Technological advances have afforded more people more practical freedom than almost any other factor, perhaps excepting the spread of democratic principles of government. That vacation in Tahiti is feasible only because jet airliners have put Tahiti only a couple of days away from almost any developed country with an international airport. A century ago it was not a vacation; it was an expedition taking months. Today, even a person of modest means can carry a personal cell phone in his pocket with which he can call anyone in the world for whom he has a phone number, and send them a photo he’s just taken with it that does not entail a delay of several days to be processed in a photo lab.  A mere generation ago, neither was possible, so he was not free to do that.

Another important dimension is the effect of prevailing social mores, as opposed to laws and governmental diktats. The gradual loosening of many such mores in the US and elsewhere has removed many constraints, and visibly enlarged the degree of freedom with which people can conduct their daily lives without prohibitive social opprobrium. Once, an unmarried couple living together was subjected to shaming and general disgrace in the US; some landlords would not rent to them. They were “living in sin.” Today, no-one turns a hair. Whether that is a good or bad thing may be debated, but it is an accepted fact, and people have the freedom to accept it for themselves or, if they consider it wrong, to reject it for themselves. Even such a mundane thing as freeing up standards of dress and appearance is liberating. Where once many American women felt they needed to replace wardrobes  according to the dictates of Paris fashion houses and follow the current fashion in hairdos on pain of embarrassment about being unfashionable, today they can wear what they feel comfortable in or looks good on them, and wear their hair any way they darn please. There used to be lesser, but still restrictive, standards for men’s appearance, also now greatly diminished or gone. This is liberating. It may seem minor, but it is something that affects people’s freedom of choice literally every day of their lives on matters that have an immediate personal effect on them. 

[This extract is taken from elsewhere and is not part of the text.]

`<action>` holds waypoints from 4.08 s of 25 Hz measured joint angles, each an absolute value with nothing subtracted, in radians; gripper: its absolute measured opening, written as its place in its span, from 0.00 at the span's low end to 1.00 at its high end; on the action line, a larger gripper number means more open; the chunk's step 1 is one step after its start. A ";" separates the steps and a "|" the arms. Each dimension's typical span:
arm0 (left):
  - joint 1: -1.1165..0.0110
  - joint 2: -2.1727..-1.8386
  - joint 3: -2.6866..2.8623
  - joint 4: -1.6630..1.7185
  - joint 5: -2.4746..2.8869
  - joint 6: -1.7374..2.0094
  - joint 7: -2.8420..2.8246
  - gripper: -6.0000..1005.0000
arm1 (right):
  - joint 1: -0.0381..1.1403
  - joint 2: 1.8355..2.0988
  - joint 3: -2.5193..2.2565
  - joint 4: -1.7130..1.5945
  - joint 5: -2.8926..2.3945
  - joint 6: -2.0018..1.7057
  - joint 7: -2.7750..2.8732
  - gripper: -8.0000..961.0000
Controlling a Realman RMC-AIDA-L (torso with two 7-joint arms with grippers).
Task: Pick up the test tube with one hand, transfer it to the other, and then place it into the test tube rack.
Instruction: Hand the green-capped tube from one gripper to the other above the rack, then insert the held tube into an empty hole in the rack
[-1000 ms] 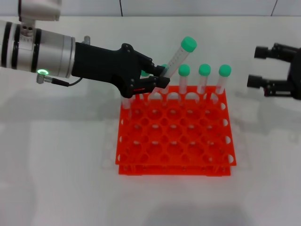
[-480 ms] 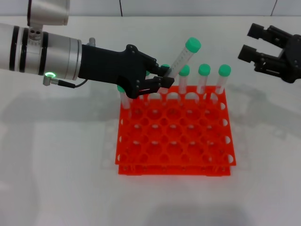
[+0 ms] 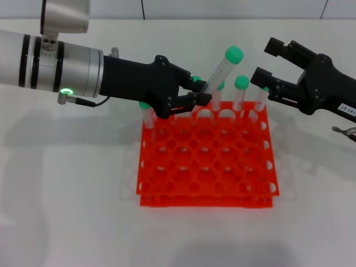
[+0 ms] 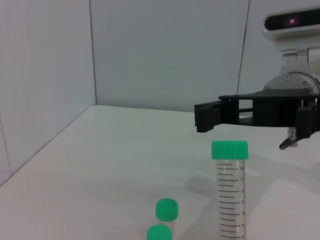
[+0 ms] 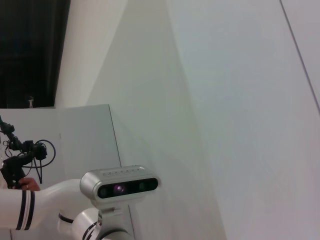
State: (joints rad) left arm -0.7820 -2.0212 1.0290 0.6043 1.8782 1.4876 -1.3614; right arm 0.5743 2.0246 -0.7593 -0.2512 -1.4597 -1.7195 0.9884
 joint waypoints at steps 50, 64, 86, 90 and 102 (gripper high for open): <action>-0.787 -2.053 1.035 0.604 1.902 1.472 -1.355 0.22 | 0.689 2.028 -0.761 -0.051 -1.436 -1.648 0.844 0.33; -0.787 -2.075 1.035 0.615 1.902 1.448 -1.382 0.23 | 0.679 2.028 -0.752 -0.051 -1.434 -1.653 0.845 0.28; -0.614 -2.070 1.043 1.156 1.959 1.638 -1.854 0.72 | 0.662 2.018 -0.754 -0.070 -1.436 -1.677 0.872 0.28; -0.490 -2.076 1.040 1.416 1.999 1.663 -1.974 0.83 | 0.645 2.019 -0.763 -0.119 -1.440 -1.679 0.904 0.28; -0.049 -2.085 1.038 1.632 1.838 1.632 -1.847 0.87 | 0.687 2.020 -0.825 -0.234 -1.445 -1.676 1.005 0.28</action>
State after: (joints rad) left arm -0.0491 -2.0854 1.0377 1.6320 1.8379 1.6320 -1.8469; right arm 0.6871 2.0199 -0.8245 -0.2335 -1.4446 -1.6758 1.0050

Far less minor may be loosening of mores in places like China, where it is hard tor westerners to imagine the liberating effect of the early communist regime’s banning of the formerly widespread custom of binding women’s feet, which physically hobbled them for life. Such changes make people more free. 

Yet another, closely related dimension, with worldwide repercussions, is the general increase in material abundance, whether people are living in the money economy or not. When people are living at subsistence level or struggling to escape from it, they are likely to be more concerned with securing basic biological necessities like food, potable water, and shelter from the elements than with enjoying their rights to speech or voting. People at risk from threats and violence will sacrifice much, even freedom, to assure safety. These brutal facts may do much to explain the persistence in many parts of the world of tyrannical regimes. Such a regime’s excesses may be overlooked when you and your children are finally able to count on having enough to eat, and to eat in peace, because of it. This may be particularly true in societies that have little or no experience of political freedom, and are therefore inured to authoritarianism.

It remains to be seen what will happen in such societies when large numbers of people finally rise through Maslow’s hierarchy of human needs beyond physiological necessity and security and find their further progress hindered by such a regime. Will the result be similar to the experience of South Korea, whose people eventually threw off a harsh military dictatorship and established a full-fledged democracy? Will they regress instead, by embracing ideology or old values that favor authoritarianism, as seems to be happening in Russia and Turkey, and perhaps in China at this time? Only time will tell.